Interne Diskussionen
Laut „Spiegel“ wird hinter den Kulissen intensiv um das Datum gerungen. Der scheidende Bundespräsident Frank-Walter steinmeier soll einen späten Wahltermin bevorzugen,um die Übergangsphase kurz zu halten. Seine Amtszeit endet am 18. März 2027. Bundeskanzler Friedrich Merz (CDU) legt Wert darauf, das Wochenende der Sicherheitskonferenz freizuhalten.
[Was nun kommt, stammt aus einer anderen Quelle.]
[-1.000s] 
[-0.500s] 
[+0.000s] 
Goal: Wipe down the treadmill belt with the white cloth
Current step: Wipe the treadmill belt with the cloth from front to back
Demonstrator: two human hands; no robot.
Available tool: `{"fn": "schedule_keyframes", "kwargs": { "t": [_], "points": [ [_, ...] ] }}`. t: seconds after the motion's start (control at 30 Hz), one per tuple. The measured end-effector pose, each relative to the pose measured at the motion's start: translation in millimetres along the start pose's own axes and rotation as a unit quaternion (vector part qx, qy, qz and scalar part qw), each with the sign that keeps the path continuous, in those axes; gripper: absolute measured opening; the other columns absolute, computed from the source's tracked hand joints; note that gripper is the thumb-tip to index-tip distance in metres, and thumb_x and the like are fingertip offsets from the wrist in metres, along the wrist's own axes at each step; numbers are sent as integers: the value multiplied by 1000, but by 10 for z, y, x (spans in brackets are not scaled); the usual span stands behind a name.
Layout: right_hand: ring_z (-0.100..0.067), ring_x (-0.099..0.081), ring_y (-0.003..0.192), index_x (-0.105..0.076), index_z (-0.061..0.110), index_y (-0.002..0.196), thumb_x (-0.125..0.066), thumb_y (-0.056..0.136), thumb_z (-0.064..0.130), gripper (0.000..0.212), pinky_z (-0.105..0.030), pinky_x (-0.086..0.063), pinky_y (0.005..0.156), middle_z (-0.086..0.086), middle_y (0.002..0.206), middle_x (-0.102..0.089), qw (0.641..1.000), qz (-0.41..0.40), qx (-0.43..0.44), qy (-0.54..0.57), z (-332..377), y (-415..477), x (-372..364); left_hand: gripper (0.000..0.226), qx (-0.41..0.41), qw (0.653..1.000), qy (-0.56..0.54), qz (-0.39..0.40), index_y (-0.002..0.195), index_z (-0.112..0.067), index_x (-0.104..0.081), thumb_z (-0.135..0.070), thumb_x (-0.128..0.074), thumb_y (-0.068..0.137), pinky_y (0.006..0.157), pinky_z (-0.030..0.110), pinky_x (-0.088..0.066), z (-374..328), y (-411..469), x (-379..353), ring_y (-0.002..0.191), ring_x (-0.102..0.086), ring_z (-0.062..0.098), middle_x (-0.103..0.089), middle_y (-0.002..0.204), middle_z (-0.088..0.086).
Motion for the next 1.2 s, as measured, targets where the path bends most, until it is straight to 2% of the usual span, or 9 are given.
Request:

Verfassungsrechtliche Vorgaben
Das grundgesetz schreibt vor, dass die Bundesversammlung spätestens 30 Tage vor Ablauf der amtszeit des Bundespräsidenten zusammentreten muss. Da Bundesversammlungen meist an einem Wochenende stattfinden, wäre das Wochenende der Sicherheitskonferenz der letztmögliche Termin.Das Wochenende davor scheidet wegen des Karnevals aus.
Reaktionen der Opposition
Mit der Opposition ist der Plan noch nicht abgestimmt. Aus Kreisen der Grünen hieß es, dass mit ihnen bisher niemand gesprochen habe.